:: THE PROBLEM ::
In the listing below, count the lines containing the string "camera" and state only the number.
### DATA ###
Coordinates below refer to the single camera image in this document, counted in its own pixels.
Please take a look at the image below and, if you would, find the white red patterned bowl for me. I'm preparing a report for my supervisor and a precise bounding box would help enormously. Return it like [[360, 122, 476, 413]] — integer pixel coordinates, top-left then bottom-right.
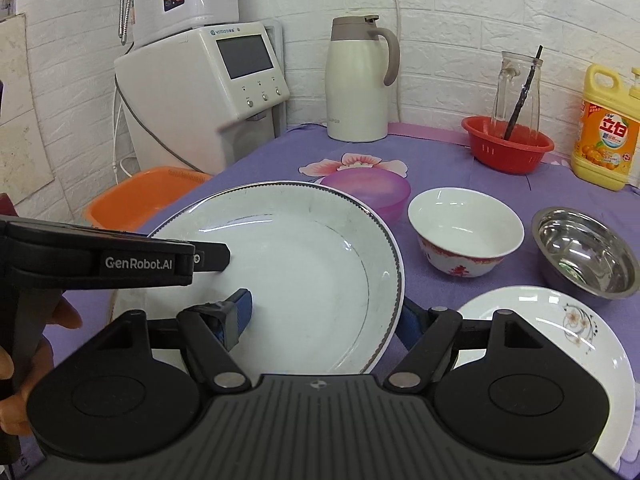
[[408, 188, 525, 278]]

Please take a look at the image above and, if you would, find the large white rimmed plate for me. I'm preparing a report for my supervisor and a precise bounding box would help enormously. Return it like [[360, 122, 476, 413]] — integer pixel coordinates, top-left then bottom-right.
[[112, 181, 405, 380]]

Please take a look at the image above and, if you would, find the pink plastic bowl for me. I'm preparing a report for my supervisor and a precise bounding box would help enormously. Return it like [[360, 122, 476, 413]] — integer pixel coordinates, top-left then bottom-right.
[[320, 168, 411, 223]]

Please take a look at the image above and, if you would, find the white floral small plate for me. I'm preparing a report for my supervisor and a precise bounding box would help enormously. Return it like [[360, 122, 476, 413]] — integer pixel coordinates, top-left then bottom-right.
[[459, 286, 636, 469]]

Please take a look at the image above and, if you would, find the stainless steel bowl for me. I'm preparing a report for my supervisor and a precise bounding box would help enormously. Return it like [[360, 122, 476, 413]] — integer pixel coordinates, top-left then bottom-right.
[[532, 207, 639, 309]]

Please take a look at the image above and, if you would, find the person's left hand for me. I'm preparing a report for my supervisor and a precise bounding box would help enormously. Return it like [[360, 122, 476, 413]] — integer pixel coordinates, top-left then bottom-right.
[[0, 294, 84, 437]]

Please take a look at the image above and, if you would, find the orange plastic basin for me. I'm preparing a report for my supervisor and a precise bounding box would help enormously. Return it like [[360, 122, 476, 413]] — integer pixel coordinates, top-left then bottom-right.
[[85, 167, 210, 232]]

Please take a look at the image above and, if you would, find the white countertop water dispenser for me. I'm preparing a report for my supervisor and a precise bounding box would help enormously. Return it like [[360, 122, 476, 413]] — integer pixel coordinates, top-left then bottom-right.
[[115, 21, 290, 176]]

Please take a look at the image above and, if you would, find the red plastic colander basket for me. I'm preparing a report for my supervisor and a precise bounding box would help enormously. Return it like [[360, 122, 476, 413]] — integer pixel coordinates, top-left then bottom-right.
[[461, 116, 554, 174]]

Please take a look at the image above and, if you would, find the white thermos jug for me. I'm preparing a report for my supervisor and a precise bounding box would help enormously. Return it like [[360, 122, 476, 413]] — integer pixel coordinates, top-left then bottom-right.
[[324, 14, 400, 143]]

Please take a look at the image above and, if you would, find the yellow detergent bottle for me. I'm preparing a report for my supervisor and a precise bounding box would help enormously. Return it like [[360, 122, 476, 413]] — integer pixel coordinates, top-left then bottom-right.
[[570, 64, 640, 192]]

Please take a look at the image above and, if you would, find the black stirring stick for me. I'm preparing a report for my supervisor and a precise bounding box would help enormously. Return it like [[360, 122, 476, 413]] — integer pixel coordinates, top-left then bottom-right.
[[502, 44, 545, 142]]

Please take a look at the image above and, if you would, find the clear glass pitcher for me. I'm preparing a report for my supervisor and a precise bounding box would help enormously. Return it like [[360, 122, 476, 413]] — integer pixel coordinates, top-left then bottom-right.
[[490, 50, 545, 137]]

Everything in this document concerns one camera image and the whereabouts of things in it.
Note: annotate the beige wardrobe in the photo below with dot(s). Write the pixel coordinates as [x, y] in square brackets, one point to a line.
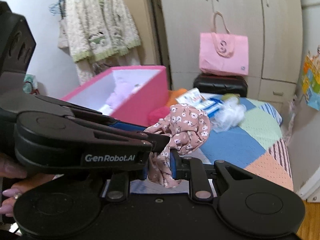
###
:: EXERCISE OUTPUT ::
2